Print every line of the listing below, starting with the line that holds "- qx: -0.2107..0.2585" and going on through the line that holds "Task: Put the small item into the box", both included, and print nothing else.

___ TASK MATERIAL

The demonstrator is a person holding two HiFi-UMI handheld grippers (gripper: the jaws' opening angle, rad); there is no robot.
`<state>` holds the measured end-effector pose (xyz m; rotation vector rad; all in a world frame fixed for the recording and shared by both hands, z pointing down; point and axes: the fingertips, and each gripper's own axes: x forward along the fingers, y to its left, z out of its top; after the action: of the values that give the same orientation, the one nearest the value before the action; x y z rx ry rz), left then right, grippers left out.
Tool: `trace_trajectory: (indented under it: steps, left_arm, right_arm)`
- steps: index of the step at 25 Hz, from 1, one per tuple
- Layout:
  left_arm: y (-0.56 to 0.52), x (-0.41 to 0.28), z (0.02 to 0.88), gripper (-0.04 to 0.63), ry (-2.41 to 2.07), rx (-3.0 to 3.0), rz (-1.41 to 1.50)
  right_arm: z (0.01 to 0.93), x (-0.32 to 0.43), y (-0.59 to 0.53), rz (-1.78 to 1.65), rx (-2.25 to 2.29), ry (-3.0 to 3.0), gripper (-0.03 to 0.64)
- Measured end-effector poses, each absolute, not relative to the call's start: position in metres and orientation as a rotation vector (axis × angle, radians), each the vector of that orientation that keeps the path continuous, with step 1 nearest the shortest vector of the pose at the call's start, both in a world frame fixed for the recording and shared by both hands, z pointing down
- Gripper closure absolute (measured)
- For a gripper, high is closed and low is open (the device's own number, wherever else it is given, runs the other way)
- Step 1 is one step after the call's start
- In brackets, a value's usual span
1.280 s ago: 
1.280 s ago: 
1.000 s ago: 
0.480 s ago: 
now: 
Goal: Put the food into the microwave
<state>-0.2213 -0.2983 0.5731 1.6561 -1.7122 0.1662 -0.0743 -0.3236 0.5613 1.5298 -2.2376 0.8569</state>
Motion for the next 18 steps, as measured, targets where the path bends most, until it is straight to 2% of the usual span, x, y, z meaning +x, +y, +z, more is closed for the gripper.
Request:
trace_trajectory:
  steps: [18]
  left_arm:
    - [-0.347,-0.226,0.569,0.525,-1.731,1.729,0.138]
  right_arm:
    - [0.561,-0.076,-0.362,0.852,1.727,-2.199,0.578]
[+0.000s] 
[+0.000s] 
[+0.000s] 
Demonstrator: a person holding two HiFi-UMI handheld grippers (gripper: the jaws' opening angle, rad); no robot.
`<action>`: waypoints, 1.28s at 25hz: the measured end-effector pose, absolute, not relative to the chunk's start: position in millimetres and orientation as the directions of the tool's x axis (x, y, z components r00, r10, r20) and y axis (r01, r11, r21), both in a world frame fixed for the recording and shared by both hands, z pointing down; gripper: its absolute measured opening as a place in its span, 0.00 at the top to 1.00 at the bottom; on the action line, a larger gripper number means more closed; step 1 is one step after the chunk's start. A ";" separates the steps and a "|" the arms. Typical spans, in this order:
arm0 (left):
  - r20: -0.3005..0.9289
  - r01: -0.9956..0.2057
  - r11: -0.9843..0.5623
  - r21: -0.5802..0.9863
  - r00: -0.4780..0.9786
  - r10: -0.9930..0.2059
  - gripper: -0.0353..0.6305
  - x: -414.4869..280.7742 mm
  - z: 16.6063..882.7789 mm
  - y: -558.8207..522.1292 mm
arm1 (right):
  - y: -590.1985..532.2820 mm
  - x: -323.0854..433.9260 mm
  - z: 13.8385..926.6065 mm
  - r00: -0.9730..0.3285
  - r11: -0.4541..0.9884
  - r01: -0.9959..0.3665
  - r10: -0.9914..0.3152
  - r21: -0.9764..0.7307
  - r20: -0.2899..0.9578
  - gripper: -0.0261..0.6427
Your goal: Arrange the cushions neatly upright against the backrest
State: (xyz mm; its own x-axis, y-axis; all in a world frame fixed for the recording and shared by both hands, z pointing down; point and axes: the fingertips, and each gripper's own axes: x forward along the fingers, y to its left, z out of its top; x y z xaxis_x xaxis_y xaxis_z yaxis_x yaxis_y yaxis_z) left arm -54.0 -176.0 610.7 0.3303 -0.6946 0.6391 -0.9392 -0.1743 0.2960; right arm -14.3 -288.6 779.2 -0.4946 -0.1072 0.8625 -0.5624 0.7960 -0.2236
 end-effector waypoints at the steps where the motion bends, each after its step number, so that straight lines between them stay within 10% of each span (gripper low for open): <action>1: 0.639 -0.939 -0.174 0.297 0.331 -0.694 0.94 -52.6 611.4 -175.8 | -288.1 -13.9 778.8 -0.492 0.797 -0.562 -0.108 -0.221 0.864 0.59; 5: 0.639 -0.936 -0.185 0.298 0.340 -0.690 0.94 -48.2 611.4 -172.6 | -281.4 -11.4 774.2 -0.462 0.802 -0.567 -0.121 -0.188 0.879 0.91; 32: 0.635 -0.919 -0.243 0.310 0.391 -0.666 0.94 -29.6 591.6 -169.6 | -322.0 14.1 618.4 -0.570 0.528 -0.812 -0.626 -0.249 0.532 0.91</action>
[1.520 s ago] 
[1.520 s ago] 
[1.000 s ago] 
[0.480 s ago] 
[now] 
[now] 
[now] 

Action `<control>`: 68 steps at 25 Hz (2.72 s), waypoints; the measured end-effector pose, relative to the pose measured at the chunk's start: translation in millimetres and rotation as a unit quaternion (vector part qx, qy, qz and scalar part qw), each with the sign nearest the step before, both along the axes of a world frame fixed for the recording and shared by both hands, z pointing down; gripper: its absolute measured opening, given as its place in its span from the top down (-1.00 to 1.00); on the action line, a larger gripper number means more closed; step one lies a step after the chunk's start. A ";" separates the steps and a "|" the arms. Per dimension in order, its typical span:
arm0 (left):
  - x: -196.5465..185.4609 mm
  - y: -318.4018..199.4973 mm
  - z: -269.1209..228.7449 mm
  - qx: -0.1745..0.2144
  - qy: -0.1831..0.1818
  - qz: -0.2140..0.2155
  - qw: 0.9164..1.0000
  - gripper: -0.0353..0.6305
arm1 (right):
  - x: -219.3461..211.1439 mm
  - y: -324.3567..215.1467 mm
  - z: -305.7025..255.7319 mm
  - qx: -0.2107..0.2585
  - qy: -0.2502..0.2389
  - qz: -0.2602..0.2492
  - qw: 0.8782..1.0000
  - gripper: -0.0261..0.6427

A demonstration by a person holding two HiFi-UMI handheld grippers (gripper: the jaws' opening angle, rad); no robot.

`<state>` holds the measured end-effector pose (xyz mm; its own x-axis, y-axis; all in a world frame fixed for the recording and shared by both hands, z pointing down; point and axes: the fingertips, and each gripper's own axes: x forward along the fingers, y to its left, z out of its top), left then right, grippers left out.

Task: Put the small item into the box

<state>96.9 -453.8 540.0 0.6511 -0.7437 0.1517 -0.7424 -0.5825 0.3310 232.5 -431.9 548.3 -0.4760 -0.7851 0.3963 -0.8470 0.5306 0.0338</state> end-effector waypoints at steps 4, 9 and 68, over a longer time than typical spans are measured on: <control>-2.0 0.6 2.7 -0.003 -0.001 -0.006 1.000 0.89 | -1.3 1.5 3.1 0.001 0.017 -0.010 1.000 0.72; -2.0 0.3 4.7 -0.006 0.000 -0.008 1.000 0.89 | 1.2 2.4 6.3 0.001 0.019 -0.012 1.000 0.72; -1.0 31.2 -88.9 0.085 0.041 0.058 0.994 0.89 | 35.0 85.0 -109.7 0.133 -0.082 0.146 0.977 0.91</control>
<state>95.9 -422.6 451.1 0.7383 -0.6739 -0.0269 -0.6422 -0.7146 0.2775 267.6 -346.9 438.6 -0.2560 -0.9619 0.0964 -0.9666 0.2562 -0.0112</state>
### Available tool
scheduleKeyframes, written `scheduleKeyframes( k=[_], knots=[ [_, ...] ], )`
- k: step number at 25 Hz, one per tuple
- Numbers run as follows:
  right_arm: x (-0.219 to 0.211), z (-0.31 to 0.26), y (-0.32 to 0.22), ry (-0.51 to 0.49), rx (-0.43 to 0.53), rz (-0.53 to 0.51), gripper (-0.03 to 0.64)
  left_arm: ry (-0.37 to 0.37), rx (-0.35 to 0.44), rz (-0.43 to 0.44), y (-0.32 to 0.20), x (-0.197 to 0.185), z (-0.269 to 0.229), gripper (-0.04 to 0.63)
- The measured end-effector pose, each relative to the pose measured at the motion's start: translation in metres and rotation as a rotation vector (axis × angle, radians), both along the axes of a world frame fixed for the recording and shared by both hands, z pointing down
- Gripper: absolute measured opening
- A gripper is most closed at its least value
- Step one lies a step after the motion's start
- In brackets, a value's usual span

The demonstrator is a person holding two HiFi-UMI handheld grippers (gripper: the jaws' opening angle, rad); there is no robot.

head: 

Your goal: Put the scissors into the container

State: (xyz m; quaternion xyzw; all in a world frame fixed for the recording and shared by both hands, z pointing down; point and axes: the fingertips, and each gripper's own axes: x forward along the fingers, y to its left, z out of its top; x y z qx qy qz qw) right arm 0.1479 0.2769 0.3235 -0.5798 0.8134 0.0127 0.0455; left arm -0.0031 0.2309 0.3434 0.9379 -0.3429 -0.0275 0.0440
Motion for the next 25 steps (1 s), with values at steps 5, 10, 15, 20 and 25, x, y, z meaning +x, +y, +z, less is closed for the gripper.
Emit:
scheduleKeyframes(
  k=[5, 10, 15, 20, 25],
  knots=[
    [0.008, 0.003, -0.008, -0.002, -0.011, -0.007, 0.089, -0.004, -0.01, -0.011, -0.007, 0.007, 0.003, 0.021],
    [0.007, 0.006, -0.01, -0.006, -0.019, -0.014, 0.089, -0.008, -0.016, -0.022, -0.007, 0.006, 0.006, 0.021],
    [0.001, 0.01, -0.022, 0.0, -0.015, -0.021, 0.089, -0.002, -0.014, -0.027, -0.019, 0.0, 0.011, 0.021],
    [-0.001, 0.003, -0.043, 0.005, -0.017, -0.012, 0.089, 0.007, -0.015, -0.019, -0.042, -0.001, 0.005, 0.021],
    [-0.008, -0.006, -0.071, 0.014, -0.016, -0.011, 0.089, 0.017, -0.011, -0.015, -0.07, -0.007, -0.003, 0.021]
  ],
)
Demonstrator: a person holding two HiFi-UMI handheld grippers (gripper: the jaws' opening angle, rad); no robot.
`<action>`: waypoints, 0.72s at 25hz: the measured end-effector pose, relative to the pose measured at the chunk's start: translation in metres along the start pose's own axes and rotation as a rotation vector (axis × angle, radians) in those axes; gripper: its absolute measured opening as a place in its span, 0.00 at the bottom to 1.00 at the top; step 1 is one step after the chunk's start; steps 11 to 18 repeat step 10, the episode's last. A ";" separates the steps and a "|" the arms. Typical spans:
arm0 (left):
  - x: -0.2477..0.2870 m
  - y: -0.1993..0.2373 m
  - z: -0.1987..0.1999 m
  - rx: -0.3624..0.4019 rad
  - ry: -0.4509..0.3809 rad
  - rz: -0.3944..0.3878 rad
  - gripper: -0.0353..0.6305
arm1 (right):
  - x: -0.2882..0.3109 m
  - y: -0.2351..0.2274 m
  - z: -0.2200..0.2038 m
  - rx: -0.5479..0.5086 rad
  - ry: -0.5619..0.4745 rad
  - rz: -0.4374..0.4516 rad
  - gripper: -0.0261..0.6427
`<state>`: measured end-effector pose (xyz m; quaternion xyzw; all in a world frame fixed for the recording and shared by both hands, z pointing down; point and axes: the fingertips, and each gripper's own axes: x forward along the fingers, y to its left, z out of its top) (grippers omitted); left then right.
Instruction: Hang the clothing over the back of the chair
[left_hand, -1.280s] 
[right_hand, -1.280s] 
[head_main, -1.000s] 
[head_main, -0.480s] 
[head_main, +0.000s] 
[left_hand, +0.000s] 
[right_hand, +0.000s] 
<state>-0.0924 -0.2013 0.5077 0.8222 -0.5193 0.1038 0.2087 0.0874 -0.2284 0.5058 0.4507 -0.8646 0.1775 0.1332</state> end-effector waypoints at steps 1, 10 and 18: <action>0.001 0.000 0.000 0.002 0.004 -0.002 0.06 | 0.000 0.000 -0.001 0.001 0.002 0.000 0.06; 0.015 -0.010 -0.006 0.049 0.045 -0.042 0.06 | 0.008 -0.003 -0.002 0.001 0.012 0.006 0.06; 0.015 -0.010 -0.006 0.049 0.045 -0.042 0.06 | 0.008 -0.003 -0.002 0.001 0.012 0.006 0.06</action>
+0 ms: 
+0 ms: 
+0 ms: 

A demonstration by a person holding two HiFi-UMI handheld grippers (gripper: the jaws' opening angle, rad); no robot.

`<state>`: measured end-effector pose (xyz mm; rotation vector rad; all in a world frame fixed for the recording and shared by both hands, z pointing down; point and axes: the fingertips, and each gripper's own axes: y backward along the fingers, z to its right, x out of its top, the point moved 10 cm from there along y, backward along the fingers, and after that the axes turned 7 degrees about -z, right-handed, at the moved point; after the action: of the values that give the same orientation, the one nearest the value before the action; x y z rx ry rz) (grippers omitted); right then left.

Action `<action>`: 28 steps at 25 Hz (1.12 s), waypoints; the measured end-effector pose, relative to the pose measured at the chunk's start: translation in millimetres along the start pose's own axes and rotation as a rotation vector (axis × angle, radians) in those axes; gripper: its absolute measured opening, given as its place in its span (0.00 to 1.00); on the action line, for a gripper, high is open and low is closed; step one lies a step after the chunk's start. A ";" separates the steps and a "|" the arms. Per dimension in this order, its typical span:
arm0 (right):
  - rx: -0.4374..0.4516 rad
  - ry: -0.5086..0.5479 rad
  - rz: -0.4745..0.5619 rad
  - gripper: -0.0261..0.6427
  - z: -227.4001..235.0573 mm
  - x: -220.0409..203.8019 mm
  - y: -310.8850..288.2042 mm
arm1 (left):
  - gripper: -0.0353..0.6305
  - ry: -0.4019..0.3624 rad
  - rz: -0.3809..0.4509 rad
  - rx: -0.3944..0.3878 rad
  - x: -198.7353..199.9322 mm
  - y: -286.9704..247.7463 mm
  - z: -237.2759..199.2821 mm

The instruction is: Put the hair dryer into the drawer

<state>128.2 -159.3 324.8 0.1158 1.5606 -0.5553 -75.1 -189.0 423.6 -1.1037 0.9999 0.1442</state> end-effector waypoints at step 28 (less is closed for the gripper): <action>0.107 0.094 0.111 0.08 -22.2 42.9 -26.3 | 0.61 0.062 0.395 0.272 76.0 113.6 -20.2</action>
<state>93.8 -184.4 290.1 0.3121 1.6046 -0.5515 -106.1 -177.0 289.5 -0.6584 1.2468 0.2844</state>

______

RESPONSE AREA>
  - qx: -0.2107..0.2585
  - qy: -0.2502..0.2389
  - qz: -0.2602..0.2492
  - qw: 0.8782..1.0000
  - gripper: -0.0261..0.6427

A demonstration by a person holding two HiFi-UMI handheld grippers (gripper: the jaws' opening angle, rad); no robot.

`<state>` holds the measured end-effector pose (xyz mm; its own x-axis, y-axis; all in a world frame fixed for the recording and shared by both hands, z pointing down; point and axes: the fingertips, and each gripper's own axes: x forward along the fingers, y to its left, z out of its top), left then right, grippers left out.

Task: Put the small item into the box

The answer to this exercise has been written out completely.